[Stored data]

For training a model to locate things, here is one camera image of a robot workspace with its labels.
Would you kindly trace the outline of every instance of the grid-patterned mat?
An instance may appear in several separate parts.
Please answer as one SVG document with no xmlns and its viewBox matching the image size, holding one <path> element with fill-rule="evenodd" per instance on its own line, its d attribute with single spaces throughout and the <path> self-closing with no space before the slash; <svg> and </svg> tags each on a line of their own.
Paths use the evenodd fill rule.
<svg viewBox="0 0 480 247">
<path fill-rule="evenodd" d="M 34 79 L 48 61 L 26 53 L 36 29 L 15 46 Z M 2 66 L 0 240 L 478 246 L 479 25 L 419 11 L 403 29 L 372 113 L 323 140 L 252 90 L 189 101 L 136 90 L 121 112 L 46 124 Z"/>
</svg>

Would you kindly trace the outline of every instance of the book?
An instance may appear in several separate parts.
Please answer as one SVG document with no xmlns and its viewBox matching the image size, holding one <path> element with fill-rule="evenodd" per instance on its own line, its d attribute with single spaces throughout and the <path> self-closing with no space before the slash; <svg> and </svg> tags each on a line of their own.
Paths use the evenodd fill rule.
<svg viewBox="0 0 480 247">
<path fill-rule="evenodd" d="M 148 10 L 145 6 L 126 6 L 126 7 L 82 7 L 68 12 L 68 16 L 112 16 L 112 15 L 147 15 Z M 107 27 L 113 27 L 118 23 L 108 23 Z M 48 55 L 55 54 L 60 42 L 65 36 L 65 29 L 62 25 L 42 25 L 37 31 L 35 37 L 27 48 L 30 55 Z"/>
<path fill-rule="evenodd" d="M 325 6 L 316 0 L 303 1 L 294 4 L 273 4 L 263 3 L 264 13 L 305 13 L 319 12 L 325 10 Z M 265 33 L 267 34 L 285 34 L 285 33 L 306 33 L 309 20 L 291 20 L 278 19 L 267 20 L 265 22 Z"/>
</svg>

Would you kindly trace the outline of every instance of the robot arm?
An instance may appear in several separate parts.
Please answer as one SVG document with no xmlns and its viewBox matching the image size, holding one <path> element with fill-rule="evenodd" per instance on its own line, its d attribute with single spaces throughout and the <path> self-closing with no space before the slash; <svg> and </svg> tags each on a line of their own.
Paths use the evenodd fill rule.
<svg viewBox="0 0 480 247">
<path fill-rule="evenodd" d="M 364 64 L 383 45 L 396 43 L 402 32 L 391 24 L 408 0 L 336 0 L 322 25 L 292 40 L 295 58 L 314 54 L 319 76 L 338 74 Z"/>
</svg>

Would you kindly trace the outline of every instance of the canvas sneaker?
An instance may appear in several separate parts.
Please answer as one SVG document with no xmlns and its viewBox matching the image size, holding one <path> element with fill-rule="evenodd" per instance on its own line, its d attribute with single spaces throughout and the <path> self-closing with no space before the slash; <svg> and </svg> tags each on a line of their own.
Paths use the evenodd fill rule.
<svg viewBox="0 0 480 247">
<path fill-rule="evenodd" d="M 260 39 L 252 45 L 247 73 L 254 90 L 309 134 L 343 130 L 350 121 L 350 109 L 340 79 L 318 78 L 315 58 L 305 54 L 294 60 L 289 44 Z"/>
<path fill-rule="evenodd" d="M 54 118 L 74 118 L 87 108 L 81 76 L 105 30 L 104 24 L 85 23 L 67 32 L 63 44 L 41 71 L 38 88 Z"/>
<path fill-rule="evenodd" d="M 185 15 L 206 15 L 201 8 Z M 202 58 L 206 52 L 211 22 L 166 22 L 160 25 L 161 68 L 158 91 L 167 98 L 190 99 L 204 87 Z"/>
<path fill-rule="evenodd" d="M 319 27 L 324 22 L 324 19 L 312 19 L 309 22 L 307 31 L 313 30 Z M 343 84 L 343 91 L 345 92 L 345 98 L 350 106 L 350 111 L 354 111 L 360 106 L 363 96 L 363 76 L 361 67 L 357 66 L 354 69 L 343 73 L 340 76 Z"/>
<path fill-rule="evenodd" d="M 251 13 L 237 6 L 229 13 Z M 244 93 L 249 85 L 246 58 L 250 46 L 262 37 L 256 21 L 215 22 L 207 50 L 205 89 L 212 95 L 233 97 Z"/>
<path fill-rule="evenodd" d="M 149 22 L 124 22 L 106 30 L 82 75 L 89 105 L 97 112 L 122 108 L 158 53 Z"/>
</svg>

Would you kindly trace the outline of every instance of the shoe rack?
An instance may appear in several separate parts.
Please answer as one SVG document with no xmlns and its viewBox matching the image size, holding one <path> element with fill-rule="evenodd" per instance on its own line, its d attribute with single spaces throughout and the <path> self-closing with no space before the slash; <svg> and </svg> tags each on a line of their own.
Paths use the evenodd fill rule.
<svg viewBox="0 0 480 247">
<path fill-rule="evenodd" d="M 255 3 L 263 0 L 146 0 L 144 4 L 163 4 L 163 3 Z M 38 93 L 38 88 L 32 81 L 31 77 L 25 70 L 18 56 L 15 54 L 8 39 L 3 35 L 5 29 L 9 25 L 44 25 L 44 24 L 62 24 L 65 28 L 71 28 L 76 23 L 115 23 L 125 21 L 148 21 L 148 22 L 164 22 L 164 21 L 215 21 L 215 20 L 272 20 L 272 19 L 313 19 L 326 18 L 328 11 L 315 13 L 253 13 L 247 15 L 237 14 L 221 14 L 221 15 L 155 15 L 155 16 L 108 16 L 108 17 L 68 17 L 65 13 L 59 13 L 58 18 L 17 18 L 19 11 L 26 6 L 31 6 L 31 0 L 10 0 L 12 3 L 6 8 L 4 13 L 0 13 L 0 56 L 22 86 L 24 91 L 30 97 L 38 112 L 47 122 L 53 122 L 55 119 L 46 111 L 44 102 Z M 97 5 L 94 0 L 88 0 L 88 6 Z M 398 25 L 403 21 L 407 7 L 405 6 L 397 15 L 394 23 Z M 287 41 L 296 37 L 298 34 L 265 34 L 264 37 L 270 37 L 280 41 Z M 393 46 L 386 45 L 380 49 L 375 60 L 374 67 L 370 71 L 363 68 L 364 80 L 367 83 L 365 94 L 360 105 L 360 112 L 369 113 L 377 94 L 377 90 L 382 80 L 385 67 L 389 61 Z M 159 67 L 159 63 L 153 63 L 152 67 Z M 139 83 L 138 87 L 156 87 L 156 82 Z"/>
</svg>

• The task
In the entries above, find each line with "Would" and copy it.

• Response
Would you kindly trace the outline of every instance of the grid-patterned mat?
Would you kindly trace the outline of every instance of the book?
Would you kindly trace the outline of every instance of the robot arm?
Would you kindly trace the outline of every instance of the canvas sneaker?
Would you kindly trace the outline of every instance of the shoe rack?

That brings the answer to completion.